Unfolding shows the hidden state at any time \( t \) as a function of the parameters \( \mTheta \) and the entire sequence up to the point \( t \), that is, \( \seq{\vxtone,\ldots,\vxtt} \).
To train an RNN, we have to infer \( \mTheta \).
This means, during the forward pass, we have to compute through all the hidden states \( \vh^{(1)}, \ldots, \vh^{(\tau)} \) to be able to derive the gradients of the parameters of the model.
In other words, we unroll the computational graph to calculate the hidden state at each time step and store it for the purposes of computing the gradients.

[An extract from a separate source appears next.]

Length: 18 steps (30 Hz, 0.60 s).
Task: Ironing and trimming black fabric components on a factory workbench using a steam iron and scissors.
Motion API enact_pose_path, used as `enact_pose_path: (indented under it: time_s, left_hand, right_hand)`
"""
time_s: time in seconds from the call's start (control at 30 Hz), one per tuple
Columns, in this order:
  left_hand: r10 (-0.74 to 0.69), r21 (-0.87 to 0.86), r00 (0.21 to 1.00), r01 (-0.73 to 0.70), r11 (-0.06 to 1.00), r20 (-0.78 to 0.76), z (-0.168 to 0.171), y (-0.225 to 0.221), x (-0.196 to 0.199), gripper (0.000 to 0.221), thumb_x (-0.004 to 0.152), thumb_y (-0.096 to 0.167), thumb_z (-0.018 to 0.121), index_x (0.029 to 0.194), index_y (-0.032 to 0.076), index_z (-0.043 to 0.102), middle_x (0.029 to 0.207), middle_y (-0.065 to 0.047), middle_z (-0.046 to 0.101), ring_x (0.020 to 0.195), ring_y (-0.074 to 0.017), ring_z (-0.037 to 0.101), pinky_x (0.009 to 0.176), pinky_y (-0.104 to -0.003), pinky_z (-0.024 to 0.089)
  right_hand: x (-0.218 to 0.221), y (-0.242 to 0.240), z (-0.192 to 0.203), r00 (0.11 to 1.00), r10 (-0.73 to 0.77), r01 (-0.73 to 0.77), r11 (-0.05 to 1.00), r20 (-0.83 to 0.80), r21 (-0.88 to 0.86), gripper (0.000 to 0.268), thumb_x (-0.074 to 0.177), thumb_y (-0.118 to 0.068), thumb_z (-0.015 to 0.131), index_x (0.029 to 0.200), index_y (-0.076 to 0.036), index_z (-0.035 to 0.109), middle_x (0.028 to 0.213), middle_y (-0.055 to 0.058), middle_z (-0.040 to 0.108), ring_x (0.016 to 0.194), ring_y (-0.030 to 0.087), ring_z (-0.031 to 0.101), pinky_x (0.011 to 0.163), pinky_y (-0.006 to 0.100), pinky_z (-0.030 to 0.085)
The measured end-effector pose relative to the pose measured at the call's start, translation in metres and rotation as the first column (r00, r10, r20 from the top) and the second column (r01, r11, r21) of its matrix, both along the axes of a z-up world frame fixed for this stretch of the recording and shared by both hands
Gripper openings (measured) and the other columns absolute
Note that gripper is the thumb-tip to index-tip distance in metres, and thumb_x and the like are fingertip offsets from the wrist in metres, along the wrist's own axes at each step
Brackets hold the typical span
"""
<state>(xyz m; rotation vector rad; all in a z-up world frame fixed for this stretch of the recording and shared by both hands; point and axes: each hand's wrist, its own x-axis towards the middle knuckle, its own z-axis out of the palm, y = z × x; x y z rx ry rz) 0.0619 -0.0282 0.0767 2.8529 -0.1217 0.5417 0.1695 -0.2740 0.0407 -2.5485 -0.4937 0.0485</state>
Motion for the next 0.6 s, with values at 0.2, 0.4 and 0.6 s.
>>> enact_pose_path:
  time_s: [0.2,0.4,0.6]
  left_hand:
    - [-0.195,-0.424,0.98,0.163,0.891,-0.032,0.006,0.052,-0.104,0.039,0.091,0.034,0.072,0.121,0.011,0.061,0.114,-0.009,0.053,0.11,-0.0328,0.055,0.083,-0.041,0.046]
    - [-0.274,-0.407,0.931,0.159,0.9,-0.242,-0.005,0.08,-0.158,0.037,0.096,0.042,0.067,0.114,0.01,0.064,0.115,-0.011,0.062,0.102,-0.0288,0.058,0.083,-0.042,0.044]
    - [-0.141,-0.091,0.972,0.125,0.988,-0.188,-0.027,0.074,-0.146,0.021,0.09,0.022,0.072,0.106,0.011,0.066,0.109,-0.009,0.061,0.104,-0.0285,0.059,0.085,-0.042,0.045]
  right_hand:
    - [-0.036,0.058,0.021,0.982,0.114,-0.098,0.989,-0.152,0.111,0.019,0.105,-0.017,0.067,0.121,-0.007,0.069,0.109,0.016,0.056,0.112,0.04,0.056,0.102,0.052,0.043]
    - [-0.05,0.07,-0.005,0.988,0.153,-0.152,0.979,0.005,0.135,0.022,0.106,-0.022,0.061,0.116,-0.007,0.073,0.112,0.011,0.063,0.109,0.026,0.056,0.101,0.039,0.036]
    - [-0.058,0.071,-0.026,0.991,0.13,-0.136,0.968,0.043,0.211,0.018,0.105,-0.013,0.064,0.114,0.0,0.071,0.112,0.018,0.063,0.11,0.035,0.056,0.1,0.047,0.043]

Then, the gradients are computed using backpropagation, starting at the loss, and then sequentially going backwards in time from the gradient of the hidden variables \( \vh^{(\tau)} \) to the gradient of \( \vh^{(1)} \).
This approach is known as backpropagation through time (BPTT).
BPTT is quite computationally expensive.
The need for BPTT arises from using the previous hidden state as context to predict the current state.
This is not amenable to parallel computation and requires sequentially computing the hidden states all the way from \( \vh^{(1)} \) to \( \vh^{(\tau)} \).
This sequential computation can be avoided in some cases using techniques such as teacher forcing.